▶ The task:
Copy every line of the data in which the word "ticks" occurs.

:::::

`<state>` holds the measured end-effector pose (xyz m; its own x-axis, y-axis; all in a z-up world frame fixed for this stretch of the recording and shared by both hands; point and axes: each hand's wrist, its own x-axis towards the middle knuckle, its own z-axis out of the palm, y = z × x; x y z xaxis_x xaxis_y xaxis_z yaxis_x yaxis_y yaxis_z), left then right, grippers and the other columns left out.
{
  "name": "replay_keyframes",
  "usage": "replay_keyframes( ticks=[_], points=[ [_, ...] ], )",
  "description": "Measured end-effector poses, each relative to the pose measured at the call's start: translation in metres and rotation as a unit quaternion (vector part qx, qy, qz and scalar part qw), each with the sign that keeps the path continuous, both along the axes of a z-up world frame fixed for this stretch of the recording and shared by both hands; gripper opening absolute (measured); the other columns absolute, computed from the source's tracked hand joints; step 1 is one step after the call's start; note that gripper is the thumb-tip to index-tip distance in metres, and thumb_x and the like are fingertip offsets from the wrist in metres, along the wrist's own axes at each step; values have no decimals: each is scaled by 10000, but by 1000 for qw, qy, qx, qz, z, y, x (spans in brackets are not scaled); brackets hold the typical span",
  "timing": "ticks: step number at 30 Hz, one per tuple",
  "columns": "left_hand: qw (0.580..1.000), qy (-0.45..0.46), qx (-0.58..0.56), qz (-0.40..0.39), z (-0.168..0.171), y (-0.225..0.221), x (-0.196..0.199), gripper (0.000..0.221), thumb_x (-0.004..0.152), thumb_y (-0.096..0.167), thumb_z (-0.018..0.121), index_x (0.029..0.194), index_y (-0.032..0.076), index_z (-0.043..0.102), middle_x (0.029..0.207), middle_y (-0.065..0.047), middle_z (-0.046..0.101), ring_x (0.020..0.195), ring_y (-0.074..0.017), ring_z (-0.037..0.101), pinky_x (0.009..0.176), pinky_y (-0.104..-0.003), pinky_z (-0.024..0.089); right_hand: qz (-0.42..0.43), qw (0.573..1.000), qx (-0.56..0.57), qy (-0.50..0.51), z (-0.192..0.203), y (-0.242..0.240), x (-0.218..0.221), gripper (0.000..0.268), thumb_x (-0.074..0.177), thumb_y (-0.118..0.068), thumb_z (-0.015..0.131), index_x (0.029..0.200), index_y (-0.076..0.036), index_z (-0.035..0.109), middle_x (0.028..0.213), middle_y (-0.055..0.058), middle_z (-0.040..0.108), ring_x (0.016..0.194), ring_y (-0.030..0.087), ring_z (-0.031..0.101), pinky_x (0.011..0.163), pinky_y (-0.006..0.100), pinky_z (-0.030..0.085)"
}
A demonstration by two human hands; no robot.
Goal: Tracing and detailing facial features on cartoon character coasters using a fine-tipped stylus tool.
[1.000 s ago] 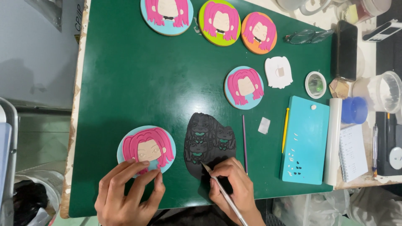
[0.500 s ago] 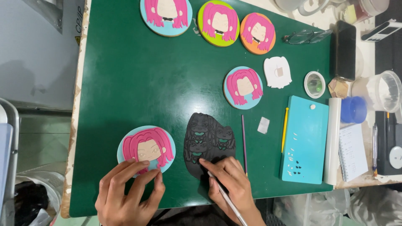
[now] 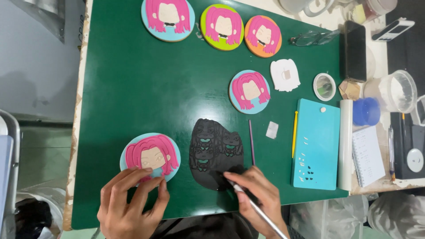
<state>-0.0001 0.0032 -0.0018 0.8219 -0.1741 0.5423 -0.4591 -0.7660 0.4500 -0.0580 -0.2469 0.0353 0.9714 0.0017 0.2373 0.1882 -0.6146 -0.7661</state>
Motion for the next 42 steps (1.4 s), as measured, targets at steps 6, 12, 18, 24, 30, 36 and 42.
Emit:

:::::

▶ Reply:
  "usage": "replay_keyframes( ticks=[_], points=[ [_, ...] ], )",
  "timing": "ticks: step number at 30 Hz, one per tuple",

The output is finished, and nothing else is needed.